Keepers of the Gates
I sit in my ethics class and cringe at how my colleagues in research are stingily deciding who deserves authorship. It feels capitalistic, and they seem bothered that any amount of recognition should trickle down. “Does having more authors on a paper devalue the work,” I ask. “Yes, it dilutes it,” is someone’s answer. What about someone who contributes intellectual direction – no! A technician who is hired to do a job and if they do it with the speed and efficiency that only an expert can boast, but you deem unworthy – “no!” I am really hoping that is just how some of them feel though. It’s so weird to think how people equate the value of their science to authorships and a few pieces of paper (more recently some pixels on a screen). I hate this system… the longer I’m on this earth, the more I find out that I hate so many systems besides the ones I learned about in my hard science lectures. I want so badly for science to be for the sake of science… was it ever that way? This is why we are all in therapy – months, years, decades of 60 hour weeks and lost sleep reduced down to an impact factor for a couple of pages. No amount of authors could ever erase any second of work that someone did to answer a question that they truly thought was worth it.  However, somehow we can envision it being diluted and we sit debating who deserves to have a name, because until you get that authorship, you don’t really exist to these people.

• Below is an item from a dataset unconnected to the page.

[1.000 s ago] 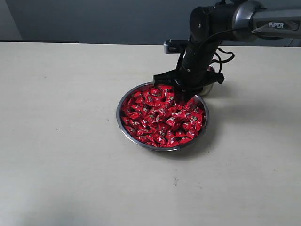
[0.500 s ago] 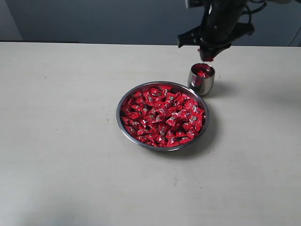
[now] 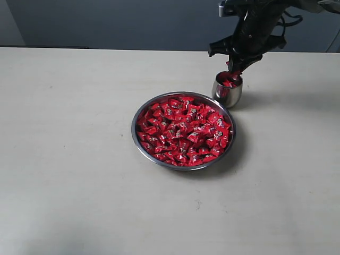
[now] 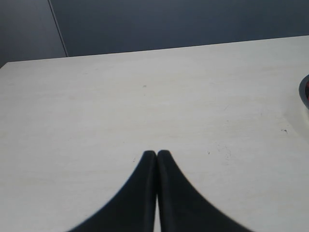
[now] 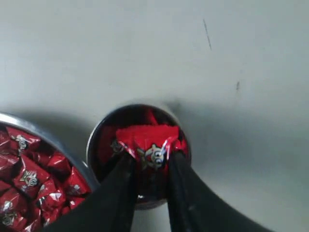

I have sat there and watched everyone around me do experiments, and read papers, and analyze data competently. While I ordered supplies, or made reagents, or cleaned rooms and fridges and freezers to standards that might help make others’ experiments go smoothly. I called maintenance, I worked on training regimens, wrote SOPs and safety plans, inventoried, moved decades worth of undone experiments from failing freezers as my hands were burned with -80°C ice and metal. I loved it though, even as I watched all the things around me move forward, as each needy interruption kept me staying still.
And my worth and how I could never consider myself a scientist during this time was largely based on this notion built on a foundation where I was being invested in monetarily, not intellectually. Truly though, I was a lucky one with one of the most encouraging bosses that I think may exist in this field now. She made sure that I had tastes of projects that I could take ownership of and develop my palate with. Most of the morsels didn’t take, but when I sunk my teeth into a project that actually ended up consuming me, everything changed. I couldn’t just watch and support as everything and everyone moved forward without me.  But that blissful fulfillment of being relied on doesn’t follow you forward sometimes.
I am “moving forward” now, but I look back and miss that useful feeling; it felt selfless and rewarding the way I remember it now. I look back at the times I cried in storage rooms because some privileged fool belittled my expertise or acted as though I owed them anything. I understand completely how my new lab’s manager feels when she says she wants to do science but is stuck in administrative hell… there has to be license plate holder for that. I hate taking projects away from her because she has no time or freedom to explore these compelling questions at the bench. Now I am the interrupter and resource user, I learn and read and analyze too now. If this is the struggle that they lord over those at the bottom, I am not impressed.
I wish we could all value the work we do to hold up the rickety stilts which others pretend to be giants on. Oh well, I value you.